Herediter Anjiyoödem için üç tedavi şekli mevcuttur: akut-atak tedavisi, uzun-süreli profilaksi ve kısa-süreli profilaksi.

  1. Herediter Anjiyoödem için Akut-atak tedavisi ne zaman gerekli?

Akut-atak tedavisinin amacı ilerleyen ödemi durdurmak ve belirtilerin gerilemesini sağlamaktır. Bu şekildeki tedavi özellikle tedavi edilmediği durumlarda ölümle sonuçlanabilen Larinks atağı geçiren hastalara uygulanır.

  1. Akut-atak tedavisinde ne gibi seçenekler mevcut?

Akut-atak tedavisi için önerilen tedavi şekli, ilaçların tedavi için her ülkede lisansları olmadığı için ülkeden ülkeye değişebilir. Bu durumlarda akut-atak tedavisi Herediter Anjiyoödem için özel olmayan ilaçlarla örneğin transemik asit veya hatta sadece ağrı kesicilerle limitli olabilir.

Uygun olan ülkelerde ise Icatibant veya C1-inhibitör konsantresi akut-atakların tedavisinde kullanılabilir. Icatibant bir sağlık personeli tarafından subkutan olarak deri altına enjekte edilmelidir.
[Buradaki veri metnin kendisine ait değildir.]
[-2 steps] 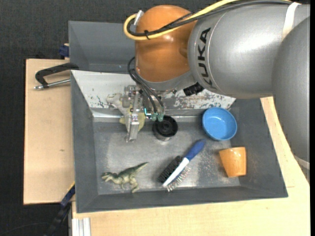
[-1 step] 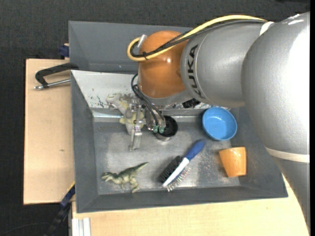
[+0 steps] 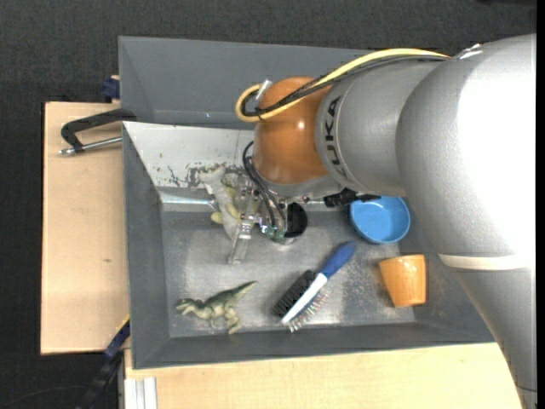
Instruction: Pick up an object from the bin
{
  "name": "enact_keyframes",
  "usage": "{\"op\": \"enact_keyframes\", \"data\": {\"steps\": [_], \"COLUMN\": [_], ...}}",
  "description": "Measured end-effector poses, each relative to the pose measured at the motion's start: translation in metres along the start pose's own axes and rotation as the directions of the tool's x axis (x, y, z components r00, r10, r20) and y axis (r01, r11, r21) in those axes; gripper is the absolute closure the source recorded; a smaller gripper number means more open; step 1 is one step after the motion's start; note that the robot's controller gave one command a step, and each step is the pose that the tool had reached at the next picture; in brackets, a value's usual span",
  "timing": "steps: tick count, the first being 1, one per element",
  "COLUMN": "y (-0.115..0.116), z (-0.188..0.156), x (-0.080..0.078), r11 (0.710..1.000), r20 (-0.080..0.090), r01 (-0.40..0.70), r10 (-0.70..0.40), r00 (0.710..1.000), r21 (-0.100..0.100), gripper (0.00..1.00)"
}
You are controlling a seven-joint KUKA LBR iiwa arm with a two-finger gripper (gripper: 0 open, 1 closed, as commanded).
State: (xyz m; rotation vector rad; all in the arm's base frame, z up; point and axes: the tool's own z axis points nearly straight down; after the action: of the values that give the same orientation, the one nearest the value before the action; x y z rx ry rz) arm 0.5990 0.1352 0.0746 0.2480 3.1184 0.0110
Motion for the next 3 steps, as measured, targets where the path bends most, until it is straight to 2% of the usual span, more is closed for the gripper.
{"op": "enact_keyframes", "data": {"steps": [1,2,3], "y": [0.001,0.014,0.008], "z": [-0.004,-0.003,-0.004], "x": [-0.003,0.007,0.009], "r11": [1.0,0.966,0.964], "r20": [0.01,0.008,0.009], "r01": [-0.002,-0.258,-0.264], "r10": [0.002,0.258,0.264], "r00": [1.0,0.966,0.964], "r21": [-0.004,0.002,-0.005], "gripper": [1.0,1.0,1.0]}}
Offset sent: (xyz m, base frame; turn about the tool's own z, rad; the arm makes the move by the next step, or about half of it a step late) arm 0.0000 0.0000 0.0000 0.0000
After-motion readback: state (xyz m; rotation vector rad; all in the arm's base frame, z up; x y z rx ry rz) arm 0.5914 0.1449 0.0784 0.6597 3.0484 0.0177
C1-inhibitör konsantresi ise damar yolundan direkt enjekte edilmelidir.

  1. Uzun-dönem profilaksinin amacı nedir?

Uzun-dönem profilaksi hayat kalitesi açıkça düşmüş olan hastalarda kullanılan bir tedavi şeklidir. Bu hastaların hikâyelerinde ataklar ayda birden fazladır veya Larinks ödemi geçirmiş ya da geçirme oranı yüksek risk grubundadırlar. Bu uygulamada amaç atakların sıklıklarını ve/veya şiddetlerini düşürmektir.

  1. Kısa-dönem profilaksi ne zaman gereklidir?

Kısa dönem profilaksi genellikle cerrahi veya dental girişimlerden önce uygulanır. C1-inhibitör konsantresinin bulunduğu ülkelerde, ilaç damar yolu ile 1-1:30 saat önceden verilerek uygulanır. Diğer tüm Avrupa ülkelerinde bu tip girişimlerden önce yüksek dozda androjen tedavisi beş ile yedi gün öncesinden başlanır.

  1. Herediter Anjiyoödem’in kalıtsal bir hastalık olması ne anlama geliyor?

Herediter Anjiyoödem’in oluşmasından sorumlu olan Kromozom 11’de ki bozukluk Herediter Anjiyoödem’in her iki cinsiyette de yaygın olarak eşittir ve bu genler her iki cinsiyet tarafından da aktarılabilir.